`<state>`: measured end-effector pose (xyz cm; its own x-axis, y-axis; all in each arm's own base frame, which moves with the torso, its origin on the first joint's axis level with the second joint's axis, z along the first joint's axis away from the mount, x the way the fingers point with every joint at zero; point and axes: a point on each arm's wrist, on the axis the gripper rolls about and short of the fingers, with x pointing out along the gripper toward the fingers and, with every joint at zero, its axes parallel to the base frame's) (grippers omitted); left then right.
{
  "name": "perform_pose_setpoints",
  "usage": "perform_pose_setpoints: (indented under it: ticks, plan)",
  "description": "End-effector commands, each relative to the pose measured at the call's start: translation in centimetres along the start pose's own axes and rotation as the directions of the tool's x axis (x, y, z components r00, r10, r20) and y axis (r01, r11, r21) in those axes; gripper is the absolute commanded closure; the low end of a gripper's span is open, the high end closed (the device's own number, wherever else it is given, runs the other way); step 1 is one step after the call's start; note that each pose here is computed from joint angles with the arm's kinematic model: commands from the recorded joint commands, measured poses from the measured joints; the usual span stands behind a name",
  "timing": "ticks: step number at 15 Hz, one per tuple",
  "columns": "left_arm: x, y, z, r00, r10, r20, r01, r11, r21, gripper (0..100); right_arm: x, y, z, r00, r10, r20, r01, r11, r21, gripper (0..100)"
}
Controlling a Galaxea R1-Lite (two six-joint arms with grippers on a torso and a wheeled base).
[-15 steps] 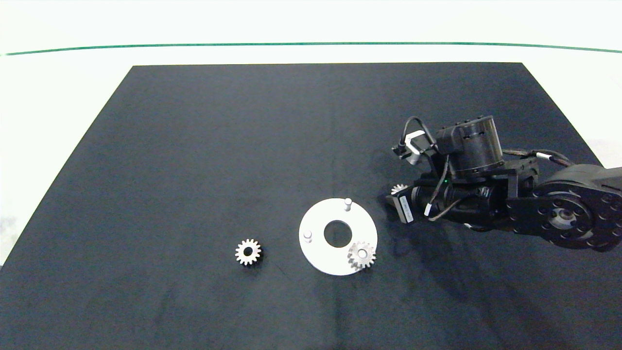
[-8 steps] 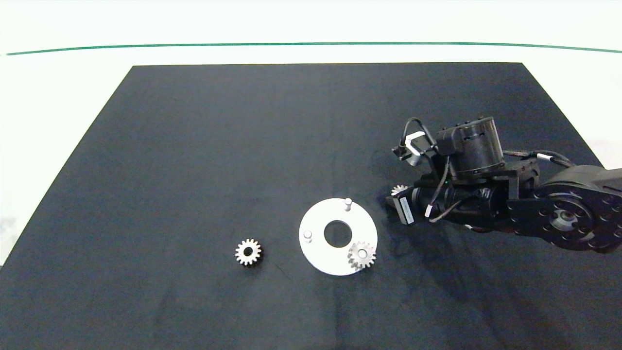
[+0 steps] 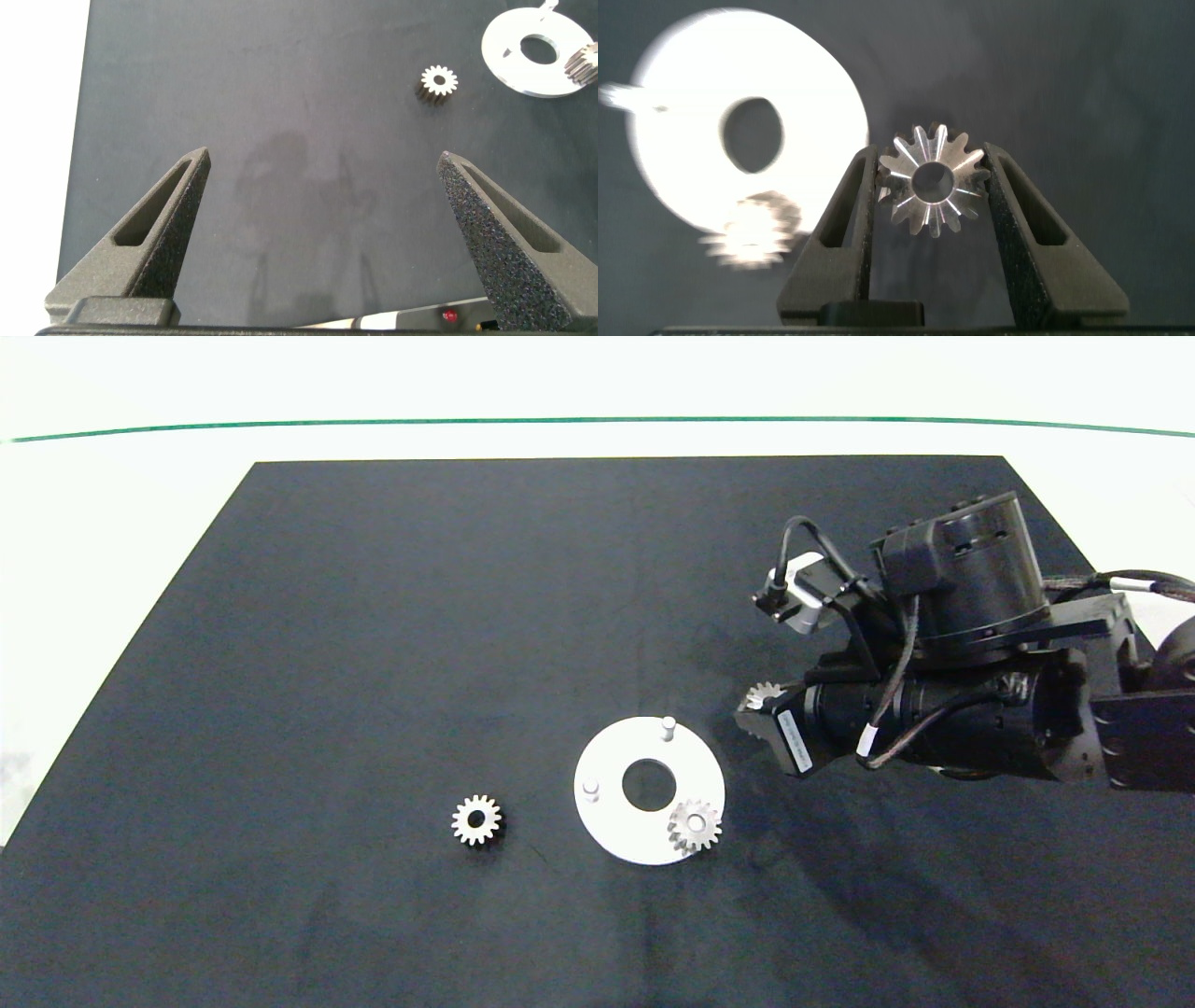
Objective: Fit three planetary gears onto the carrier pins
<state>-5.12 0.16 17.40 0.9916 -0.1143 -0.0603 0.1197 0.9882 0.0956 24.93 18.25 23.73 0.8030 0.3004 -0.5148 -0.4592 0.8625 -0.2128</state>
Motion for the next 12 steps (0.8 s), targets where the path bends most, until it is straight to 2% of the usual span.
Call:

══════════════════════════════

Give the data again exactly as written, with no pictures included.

`<state>`: measured end-effector pose (xyz cm; its own x-axis, y-axis; all in each arm's own base frame, which moves with the torso, its origin on the first joint's axis level with the second joint's axis, z along the first joint's axis away from the mount, x the way the fingers point with every joint at zero; point and axes: a point on each arm's wrist, on the axis the gripper rolls about and short of the fingers, with x pointing out along the gripper toward the fingers and, with every joint at zero, its axes parallel to the base frame's) (grippers omitted); left then right.
{
  "name": "perform_pose_setpoints",
  "usage": "perform_pose_setpoints: (indented under it: ticks, plan)",
  "description": "End-effector commands, each relative to the pose measured at the call's start: translation in centimetres along the start pose's own axes and rotation as the directions of the tool's x axis (x, y, z components r00, r10, r20) and y axis (r01, r11, r21) in those axes; gripper is the absolute commanded closure; the low end of a gripper's span is open, the high end closed (the device's own number, wherever else it is given, runs the other way); step 1 is one step after the call's start; note that each pose here is computed from joint angles with the arm's kinematic model: commands from the recorded joint commands, measured poses from the measured joints; the usual span stands behind a name",
  "timing": "ticks: step number at 15 Hz, one per tuple",
  "columns": "left_arm: x, y, z, r00, r10, r20, r01, r11, r21, gripper (0..100); right_arm: x, y, z, r00, r10, r20, r01, r11, r21, gripper (0..100)"
}
Controlling a Galaxea R1-Lite (two six-joint arms with grippers on a torso and a wheeled base).
[-15 steps] 
[-8 steps] 
[+0 steps] 
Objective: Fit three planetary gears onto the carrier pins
<state>-5.12 0.16 17.40 0.9916 -0.1143 -0.0603 0.1197 0.9882 0.0956 24.93 18.25 23.73 0.8030 0.3004 -0.5148 -0.4592 0.8625 -0.2128</state>
Motion for the next 12 steps (0.8 s), targets where the path bends most, until it is straight to 2% of the usual span.
Call:

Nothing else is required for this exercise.